Saya menyela mereka sebelum Assisi menghilang dengan mengatakan, “ya, Yang Mulia.”
“Hei, Papa, itu pekerjaan yang harus kamu berikan kepada pelayanmu. Bukan Assisi. Apakah saya benar, Kanselir? ”
Saat melihat mataku, Ferdel terbuka menjadi bentuk lingkaran lebar seolah dia terkejut saat minum teh. Ayolah. Anda hanya harus setuju dengan saya. Segera!
Saat saya membuka mata saya dengan tajam, Ferdel mengangguk dengan tatapan bingung.
“Oh, ya? Oh ya, benar. Tentu saja, Anda memiliki seorang pembantu untuk melakukannya. ”
Lihat, apa yang saya lakukan adalah hal yang dibenarkan, bukan? Dengan senyum kemenangan, aku mengarahkan pandanganku ke pelayan yang berdiri di sampingku.
“Ayo, kamu mendengar kami.”
Ya, Putri.
Tatapan Caitel sekarang tampak seperti duri yang menusuk. Dengan cemberut, dia bahkan tidak menyentuh buah itu dan langsung menatapku dengan aura pembunuh. Saya tersenyum seolah-olah saya tidak tahu apa-apa.
Hehe, saya tidak tahu apa-apa!
Apa masalahnya? Ini adalah cara konvensional yang terjadi dalam peradaban manusia.
Ferdel kemudian cekikikan di sampingnya. Suara dia sekarat karena menahan tawa terlalu menggembirakan. Tentu saja, sebentar lagi ayahku akan memukulnya.
“Aduh!”
Pasti sakit.
Suara kepalan tangan yang mengenai kepala Ferdel begitu menonjol hingga aku bahkan bisa merasakan rasa sakit yang pasti dia rasakan di kepalaku. Ferdel pasti juga merasa sedih, karena dia memiliki air mata di matanya. Aku tahu. Siapa yang berani melakukan itu di depan raja?
“Hei, itu menyakitkan!”
Meski Ferdel sangat ingin protes, Caitell tetap diam.

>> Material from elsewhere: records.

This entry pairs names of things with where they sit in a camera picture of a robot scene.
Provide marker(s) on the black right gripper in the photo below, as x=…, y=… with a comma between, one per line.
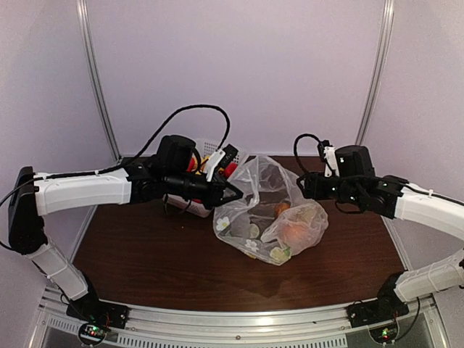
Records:
x=312, y=183

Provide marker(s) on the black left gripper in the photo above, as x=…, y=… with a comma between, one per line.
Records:
x=214, y=198

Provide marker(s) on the clear printed plastic bag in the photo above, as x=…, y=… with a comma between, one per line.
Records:
x=249, y=224

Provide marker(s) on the orange fruit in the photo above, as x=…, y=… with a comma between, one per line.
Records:
x=295, y=236

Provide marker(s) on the pink fruit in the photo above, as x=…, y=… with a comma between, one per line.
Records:
x=193, y=164

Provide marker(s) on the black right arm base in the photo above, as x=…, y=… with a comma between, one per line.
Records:
x=382, y=313

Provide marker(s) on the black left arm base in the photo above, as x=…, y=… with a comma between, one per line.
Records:
x=98, y=316

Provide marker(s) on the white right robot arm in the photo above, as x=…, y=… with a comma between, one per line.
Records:
x=427, y=227

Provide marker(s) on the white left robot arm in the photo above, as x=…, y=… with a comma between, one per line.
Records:
x=38, y=195

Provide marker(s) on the red fruit in basket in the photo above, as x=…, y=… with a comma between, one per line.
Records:
x=230, y=169

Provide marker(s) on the white perforated plastic basket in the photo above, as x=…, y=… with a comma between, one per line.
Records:
x=205, y=148

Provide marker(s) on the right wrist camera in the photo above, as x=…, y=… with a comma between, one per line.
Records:
x=327, y=153

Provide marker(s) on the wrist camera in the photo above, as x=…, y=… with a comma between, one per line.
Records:
x=327, y=153
x=219, y=159

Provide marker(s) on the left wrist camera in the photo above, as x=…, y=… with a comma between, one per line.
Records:
x=219, y=159

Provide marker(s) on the right aluminium corner post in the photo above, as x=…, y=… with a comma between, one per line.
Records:
x=384, y=40

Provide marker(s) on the aluminium corner post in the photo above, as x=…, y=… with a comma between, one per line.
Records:
x=85, y=28
x=384, y=40

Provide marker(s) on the left aluminium corner post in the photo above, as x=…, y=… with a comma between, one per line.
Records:
x=85, y=28

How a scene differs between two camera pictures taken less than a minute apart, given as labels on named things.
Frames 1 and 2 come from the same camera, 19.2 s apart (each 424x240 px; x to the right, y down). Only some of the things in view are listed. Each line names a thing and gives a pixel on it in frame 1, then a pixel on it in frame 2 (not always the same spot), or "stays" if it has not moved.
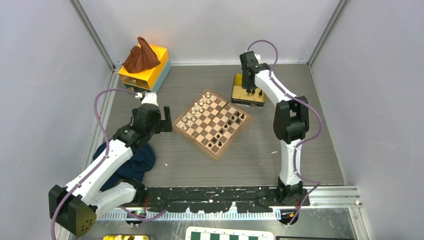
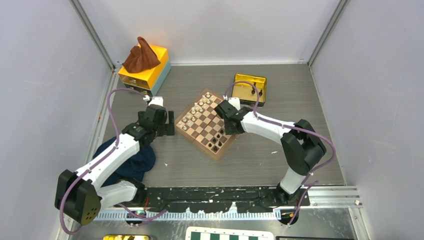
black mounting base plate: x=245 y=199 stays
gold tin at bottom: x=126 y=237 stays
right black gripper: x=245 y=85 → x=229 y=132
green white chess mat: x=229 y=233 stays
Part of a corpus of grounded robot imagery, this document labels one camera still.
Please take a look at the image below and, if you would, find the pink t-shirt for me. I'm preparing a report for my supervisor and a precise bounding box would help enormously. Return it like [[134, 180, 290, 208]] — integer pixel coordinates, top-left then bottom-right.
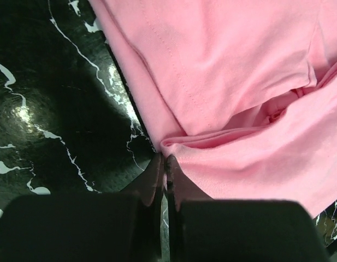
[[90, 1, 337, 216]]

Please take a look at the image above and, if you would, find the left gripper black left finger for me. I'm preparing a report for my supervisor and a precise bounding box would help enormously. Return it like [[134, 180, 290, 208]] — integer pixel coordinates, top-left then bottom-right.
[[0, 154, 164, 261]]

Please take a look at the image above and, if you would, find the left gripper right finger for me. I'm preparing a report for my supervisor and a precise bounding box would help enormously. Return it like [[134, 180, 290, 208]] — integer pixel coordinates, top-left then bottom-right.
[[166, 156, 330, 261]]

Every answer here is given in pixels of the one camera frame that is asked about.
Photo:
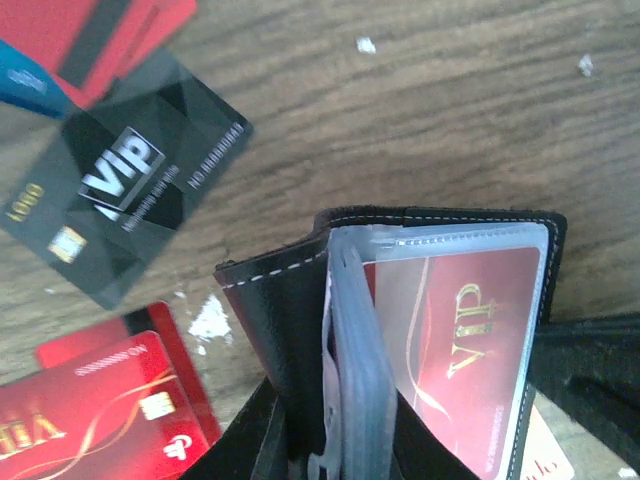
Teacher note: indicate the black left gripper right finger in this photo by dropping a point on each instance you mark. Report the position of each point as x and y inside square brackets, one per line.
[418, 454]

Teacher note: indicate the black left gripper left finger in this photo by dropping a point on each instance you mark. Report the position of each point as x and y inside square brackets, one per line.
[254, 446]

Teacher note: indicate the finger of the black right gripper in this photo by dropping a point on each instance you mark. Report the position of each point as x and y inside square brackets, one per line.
[590, 369]

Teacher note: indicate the black card holder wallet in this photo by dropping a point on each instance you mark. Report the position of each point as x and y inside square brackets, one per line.
[309, 314]

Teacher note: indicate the red VIP card front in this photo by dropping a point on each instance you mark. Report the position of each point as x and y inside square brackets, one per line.
[456, 328]

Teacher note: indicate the red vip card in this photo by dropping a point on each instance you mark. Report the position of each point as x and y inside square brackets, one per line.
[456, 328]
[120, 412]

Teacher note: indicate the white red circle card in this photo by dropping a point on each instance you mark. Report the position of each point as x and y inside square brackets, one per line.
[543, 458]

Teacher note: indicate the red VIP card centre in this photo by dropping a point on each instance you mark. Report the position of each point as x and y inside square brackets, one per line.
[120, 412]

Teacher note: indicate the black VIP card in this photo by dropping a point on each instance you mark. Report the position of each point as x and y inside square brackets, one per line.
[120, 178]

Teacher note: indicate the blue card under red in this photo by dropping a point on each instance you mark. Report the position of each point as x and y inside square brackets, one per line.
[27, 80]

Dia hanya mengabaikan mereka karena memukulnya membuatnya merasa lebih baik, dan asyik minum teh dan hanya memfokuskan perhatiannya pada teh yang dia minum. Ferdel mengomel seolah-olah ada api di kepalanya saat melihat ini.
Oh, bajingan malang ini, aku benar-benar bersimpati padanya. Saya tahu dia bisa melakukannya!
“Hidupku sangat menyedihkan.”
Ya, tidak akan berbohong, hidupnya benar-benar menyebalkan.
Aku menepuk bahunya dengan tatapan penuh pengertian, dan Ferdel menatap bintang-bintang, yang berkilauan di mataku. Oh, salahku. ‘Hei, aku tidak terlalu keberatan dengan seluruh sandiwara ini, tetapi bisakah kamu menyingkirkan mata yang berbinar?’ Meski aku melangkah mundur dan berdiri di samping Assisi, mata Ferdel masih berkilau karena kegilaan. Itu sangat menakutkan.